Handle Dependencies#

Add a runtime environment#

The import path (e.g., fruit:deployment_graph) must be importable by Serve at runtime. When running locally, this path might be in your current working directory. However, when running on a cluster you also need to make sure the path is importable. Build the code into the cluster’s container image (see Cluster Configuration for more details) or use a runtime_env with a remote URI that hosts the code in remote storage.

As an example, we have pushed a copy of the FruitStand deployment graph to GitHub. You can use this config file to deploy the FruitStand deployment graph to your own Ray cluster even if you don’t have the code locally:

import_path: fruit:deployment_graph

runtime_env:
    working_dir: "https://github.com/ray-project/serve_config_examples/archive/HEAD.zip"

Note

You can also package a deployment graph into a standalone Python package that you can import using a PYTHONPATH to provide location independence on your local machine. However, the best practice is to use a runtime_env, to ensure consistency across all machines in your cluster.

Dependencies per deployment#

Ray Serve also supports serving deployments with different (and possibly conflicting) Python dependencies. For example, you can simultaneously serve one deployment that uses legacy Tensorflow 1 and another that uses Tensorflow 2.

This is supported on Mac OS and Linux using Ray’s Runtime environments feature. As with all other Ray actor options, pass the runtime environment in via ray_actor_options in your deployment. Be sure to first run pip install "ray[default]" to ensure the Runtime Environments feature is installed.

Example:

import requests
from ray import serve

serve.start()


@serve.deployment
def requests_version(request):
    return requests.__version__


requests_version.options(
    name="25",
    ray_actor_options={"runtime_env": {"pip": ["requests==2.25.1"]}},
).deploy()
requests_version.options(
    name="26",
    ray_actor_options={"runtime_env": {"pip": ["requests==2.26.0"]}},
).deploy()

assert requests.get("http://127.0.0.1:8000/25").text == "2.25.1"
assert requests.get("http://127.0.0.1:8000/26").text == "2.26.0"

Tip

Avoid dynamically installing packages that install from source: these can be slow and use up all resources while installing, leading to problems with the Ray cluster.
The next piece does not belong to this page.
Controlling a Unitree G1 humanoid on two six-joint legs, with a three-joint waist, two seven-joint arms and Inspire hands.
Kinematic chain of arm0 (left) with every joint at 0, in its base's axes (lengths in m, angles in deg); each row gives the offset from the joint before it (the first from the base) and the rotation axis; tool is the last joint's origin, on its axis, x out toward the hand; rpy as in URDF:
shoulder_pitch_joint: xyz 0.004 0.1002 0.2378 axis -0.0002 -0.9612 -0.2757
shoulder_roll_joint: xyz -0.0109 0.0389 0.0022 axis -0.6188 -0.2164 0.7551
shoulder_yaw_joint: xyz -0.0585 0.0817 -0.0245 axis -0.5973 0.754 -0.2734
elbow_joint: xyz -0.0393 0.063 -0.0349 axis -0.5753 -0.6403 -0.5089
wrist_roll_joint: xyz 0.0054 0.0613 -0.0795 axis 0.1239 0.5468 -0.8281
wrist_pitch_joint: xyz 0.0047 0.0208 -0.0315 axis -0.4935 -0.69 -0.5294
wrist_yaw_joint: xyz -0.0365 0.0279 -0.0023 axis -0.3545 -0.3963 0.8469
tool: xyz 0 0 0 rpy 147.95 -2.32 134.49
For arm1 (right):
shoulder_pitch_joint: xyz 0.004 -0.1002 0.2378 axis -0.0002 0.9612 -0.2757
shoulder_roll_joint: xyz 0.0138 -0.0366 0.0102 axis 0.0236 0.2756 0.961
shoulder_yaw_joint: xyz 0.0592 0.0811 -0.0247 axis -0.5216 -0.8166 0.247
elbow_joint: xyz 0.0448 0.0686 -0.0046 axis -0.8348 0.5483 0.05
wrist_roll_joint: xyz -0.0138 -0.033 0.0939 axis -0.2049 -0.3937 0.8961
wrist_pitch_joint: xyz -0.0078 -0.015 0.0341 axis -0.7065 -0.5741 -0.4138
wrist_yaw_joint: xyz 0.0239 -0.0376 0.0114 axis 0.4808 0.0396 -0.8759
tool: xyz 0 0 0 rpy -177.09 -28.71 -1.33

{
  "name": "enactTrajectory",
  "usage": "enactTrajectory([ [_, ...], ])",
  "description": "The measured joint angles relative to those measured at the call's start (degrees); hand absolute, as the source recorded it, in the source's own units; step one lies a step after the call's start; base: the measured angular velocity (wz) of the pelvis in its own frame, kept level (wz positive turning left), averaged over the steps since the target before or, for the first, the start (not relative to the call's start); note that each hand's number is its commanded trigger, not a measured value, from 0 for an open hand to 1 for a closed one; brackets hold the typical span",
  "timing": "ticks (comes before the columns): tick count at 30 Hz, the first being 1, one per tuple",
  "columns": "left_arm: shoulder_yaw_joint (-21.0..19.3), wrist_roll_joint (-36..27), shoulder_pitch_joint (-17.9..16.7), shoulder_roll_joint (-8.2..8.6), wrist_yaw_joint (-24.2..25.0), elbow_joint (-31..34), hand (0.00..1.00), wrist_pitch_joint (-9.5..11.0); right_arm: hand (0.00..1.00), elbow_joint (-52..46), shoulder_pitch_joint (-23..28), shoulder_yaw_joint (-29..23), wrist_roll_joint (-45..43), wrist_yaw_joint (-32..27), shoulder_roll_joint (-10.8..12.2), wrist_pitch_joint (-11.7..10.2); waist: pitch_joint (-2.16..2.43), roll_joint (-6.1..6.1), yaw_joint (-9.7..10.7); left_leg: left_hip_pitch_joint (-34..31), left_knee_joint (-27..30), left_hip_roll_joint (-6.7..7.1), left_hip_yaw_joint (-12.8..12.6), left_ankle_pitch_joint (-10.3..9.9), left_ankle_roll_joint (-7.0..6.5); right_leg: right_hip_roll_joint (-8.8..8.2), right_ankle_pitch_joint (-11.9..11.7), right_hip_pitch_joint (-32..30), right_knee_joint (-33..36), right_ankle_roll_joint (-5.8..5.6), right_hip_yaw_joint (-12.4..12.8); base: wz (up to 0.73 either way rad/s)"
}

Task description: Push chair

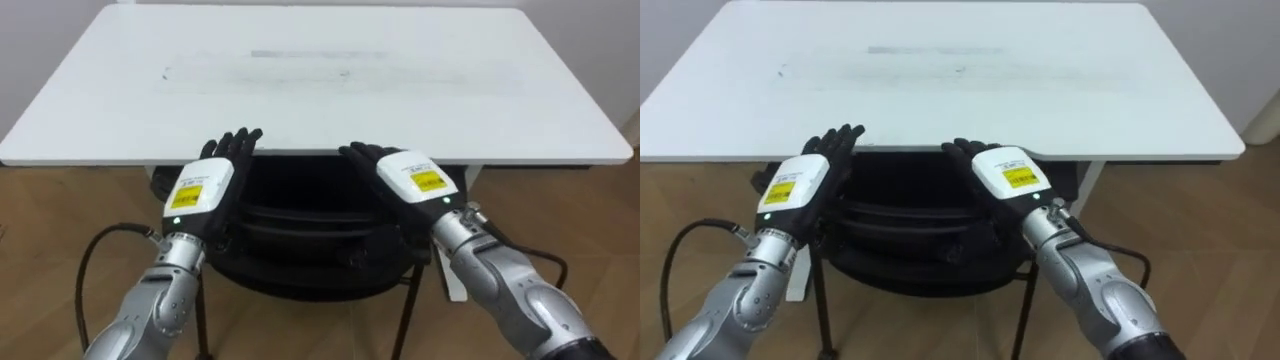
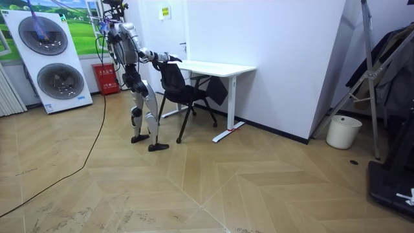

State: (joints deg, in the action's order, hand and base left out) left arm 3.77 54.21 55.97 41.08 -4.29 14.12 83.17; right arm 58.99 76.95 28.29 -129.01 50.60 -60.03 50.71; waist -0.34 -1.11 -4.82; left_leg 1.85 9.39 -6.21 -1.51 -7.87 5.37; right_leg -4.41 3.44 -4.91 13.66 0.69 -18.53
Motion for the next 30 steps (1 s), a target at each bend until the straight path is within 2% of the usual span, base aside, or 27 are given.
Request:
enactTrajectory([
  [2, -0.7, 0.0, 0.0, 0.00, 0.0, 0.7, 0.00, -0.1, 0.00, -1.0, 0.0, -0.3, -0.1, 0.0, -0.3, -0.5, -0.01, -0.06, 0.1, -0.4, 0.1, 0.02, 0.0, 0.1, -0.10, 0.43, -0.2, -0.4, -0.1, 0.07, 1.1, 0.00],
  [4, -1.7, 0.5, 0.0, 0.00, 0.0, 1.7, 0.00, -0.1, 0.00, -2.3, 0.0, -0.5, -0.3, 0.0, -1.4, -1.4, 0.02, -0.11, 0.2, -0.6, 0.2, 0.04, 0.1, 0.1, -0.11, 0.44, -0.3, -0.6, -0.1, 0.12, 1.2, 0.00],
  [6, -5.5, 0.5, 0.0, -0.46, 0.0, 3.8, 0.00, 0.1, 0.00, -3.1, 0.1, -2.6, -0.3, 0.0, -3.0, -3.7, 0.01, -0.14, 0.3, -0.6, 0.2, 0.08, 0.2, 0.3, -0.15, 0.45, -0.5, -0.7, -0.2, 0.33, 1.3, 0.00],
  [7, -6.5, 0.5, 0.0, -0.88, 0.0, 3.8, 0.00, 0.1, 0.00, -3.7, 0.1, -3.1, -0.3, 0.0, -3.4, -4.2, 0.01, -0.15, 0.6, -0.6, 0.2, 0.09, 0.1, 0.4, -0.17, 0.45, -0.6, -0.6, -0.2, 0.40, 1.3, 0.00],
  [8, -8.5, 0.4, 0.0, -1.43, -0.2, 3.9, 0.00, 0.1, 0.00, -6.5, 0.8, -5.6, 0.2, 0.0, -4.1, -4.9, -0.01, -0.18, 1.5, -0.5, 0.3, 0.09, 0.1, 0.4, -0.18, 0.44, -0.8, -0.6, -0.2, 0.73, 1.3, -0.04],
  [9, -10.4, 0.6, -0.2, -1.69, -0.2, 4.5, 0.00, 0.0, 0.00, -10.4, 1.8, -8.8, 2.3, -1.9, -5.4, -5.6, 0.00, -0.18, 1.9, -0.6, 0.2, 0.11, 0.0, 0.4, -0.20, 0.45, -0.8, -0.6, -0.3, 0.60, 1.5, -0.05],
  [10, -10.6, 0.5, -0.7, -2.11, -0.2, 4.6, 0.00, 0.1, 0.00, -11.8, 1.9, -11.1, 4.0, -3.9, -5.4, -5.6, -0.03, -0.11, 2.0, -0.6, 0.2, 0.11, -0.1, 0.4, -0.20, 0.52, -0.7, -0.6, -0.5, 0.26, 1.6, -0.08],
  [11, -11.3, 0.5, -1.4, -2.19, -0.4, 5.2, 0.00, 0.1, 0.00, -13.9, 2.0, -17.1, 7.8, -8.1, -5.2, -5.3, -0.04, -0.09, 2.0, -0.8, 0.2, 0.01, -0.2, 0.4, -0.20, 0.95, -1.0, -0.5, -1.4, -0.02, 2.3, -0.03],
  [12, -11.5, 0.5, -1.5, -2.21, -0.4, 5.4, 0.00, 0.1, 0.00, -15.1, 2.0, -20.1, 9.5, -10.2, -5.2, -5.1, 0.00, -0.15, 2.0, -1.0, 0.3, -0.01, -0.2, 0.4, -0.21, 1.43, -1.2, -0.5, -1.9, 0.01, 3.3, 0.00],
  [14, -12.5, 0.5, -1.9, -2.24, -0.4, 5.6, 0.00, 0.8, 0.00, -18.2, 2.0, -31.8, 12.7, -18.0, -6.2, -4.2, 0.02, -0.18, 1.4, -0.9, 0.9, -0.02, -0.6, 0.1, -0.33, 2.79, -1.4, -0.8, -2.2, 0.09, 7.2, -0.08],
  [16, -14.7, 0.4, -3.9, -2.31, -0.4, 7.5, 0.00, 1.6, 0.00, -18.6, 3.0, -37.8, 16.0, -22.3, -7.9, -4.1, 0.02, -0.18, 1.4, -0.6, 1.0, -0.22, -1.5, -0.3, -0.32, 3.15, -1.5, -1.1, -2.2, 0.21, 8.0, -0.25],
  [17, -16.3, 0.4, -5.0, -2.87, -0.4, 8.6, 0.00, 2.5, 0.00, -19.2, 5.4, -41.6, 18.1, -24.9, -9.0, -4.1, 0.02, -0.18, 1.5, -0.6, 1.0, -0.35, -1.8, -0.5, -0.28, 3.36, -1.5, -1.1, -2.4, 0.21, 8.3, -0.24],
  [18, -16.8, 0.4, -5.5, -4.79, -0.4, 8.6, 0.00, 3.2, 0.00, -19.2, 7.7, -44.4, 20.2, -27.4, -9.8, -4.0, -0.03, -0.10, 1.4, -0.5, 1.0, -0.49, -2.2, -0.6, -0.22, 3.59, -1.5, -1.1, -2.5, 0.24, 8.7, -0.18],
  [20, -16.9, 0.3, -6.0, -7.58, -0.4, 8.6, 0.00, 4.2, 0.00, -19.2, 10.6, -47.5, 22.4, -30.6, -9.8, -3.1, -0.05, 0.03, 1.5, -0.3, 0.9, -0.70, -2.8, -0.7, -0.17, 3.88, -1.7, -1.1, -2.9, 0.35, 9.2, -0.17],
  [21, -17.6, 0.3, -6.7, -8.11, -0.6, 8.6, 0.00, 5.1, 0.00, -19.2, 12.2, -48.9, 24.1, -31.9, -9.8, -2.6, -0.09, 0.24, 1.4, -0.3, 0.6, -0.78, -3.3, -0.8, -0.18, 4.01, -1.8, -1.2, -3.0, 0.33, 9.7, -0.18],
  [25, -22.6, -1.9, -9.5, -8.11, -1.7, 8.6, 0.00, 7.4, 0.00, -19.3, 16.2, -53.4, 26.8, -35.2, -9.8, -2.3, -0.02, 0.54, 1.7, -0.3, 0.4, -1.05, -4.5, -1.0, -0.09, 4.43, -1.9, -1.8, -3.1, 0.40, 11.0, -0.17],
  [26, -24.4, -3.4, -10.5, -8.11, -2.6, 8.6, 0.00, 7.6, 0.00, -19.3, 17.4, -55.1, 28.1, -36.4, -9.8, -2.3, 0.08, 0.80, 1.7, -0.2, 0.3, -1.10, -4.6, -1.0, -0.07, 4.54, -2.0, -1.7, -3.1, 0.42, 11.1, -0.11],
  [28, -28.2, -8.4, -11.6, -7.90, -7.9, 8.8, 0.00, 7.8, 0.00, -19.2, 19.9, -57.4, 31.7, -39.0, -9.7, -2.3, 0.33, 1.27, 1.6, 0.5, -0.1, -1.16, -5.2, -1.1, 0.01, 4.81, -2.0, -1.7, -3.1, 0.56, 11.5, -0.17],
  [29, -32.2, -12.9, -12.0, -7.18, -11.8, 10.4, 0.00, 7.4, 0.00, -19.2, 22.2, -58.2, 34.1, -40.2, -9.6, -2.3, 0.85, 1.68, 1.6, 1.1, -0.8, -1.15, -5.7, -1.1, -0.01, 4.86, -1.8, -1.6, -3.0, 0.41, 11.9, -0.18],
  [30, -35.9, -18.8, -13.0, -6.63, -15.9, 12.4, 0.00, 7.4, 0.00, -19.2, 24.7, -58.3, 37.7, -41.0, -9.5, -2.2, 1.19, 2.27, 2.2, 2.0, -1.2, -1.10, -6.1, -1.2, -0.17, 4.86, -1.5, -1.1, -2.9, 0.16, 12.2, -0.12],
])
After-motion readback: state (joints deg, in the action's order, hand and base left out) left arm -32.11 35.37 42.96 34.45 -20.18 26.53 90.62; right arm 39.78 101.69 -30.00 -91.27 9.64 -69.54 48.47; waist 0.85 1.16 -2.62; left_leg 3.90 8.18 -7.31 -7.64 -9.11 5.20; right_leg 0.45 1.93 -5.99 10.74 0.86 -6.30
Consider precompiling such packages in a private repository or Docker image.

The dependencies required in the deployment may be different than the dependencies installed in the driver program (the one running Serve API calls). In this case, you should use a delayed import within the class to avoid importing unavailable packages in the driver. This applies even when not using runtime environments.

Example:

from ray import serve

serve.start()


@serve.deployment
class MyDeployment:
    def __call__(self, model_path):
        from my_module import my_model

        self.model = my_model.load(model_path)


MyDeployment.deploy("/model_path.pkl")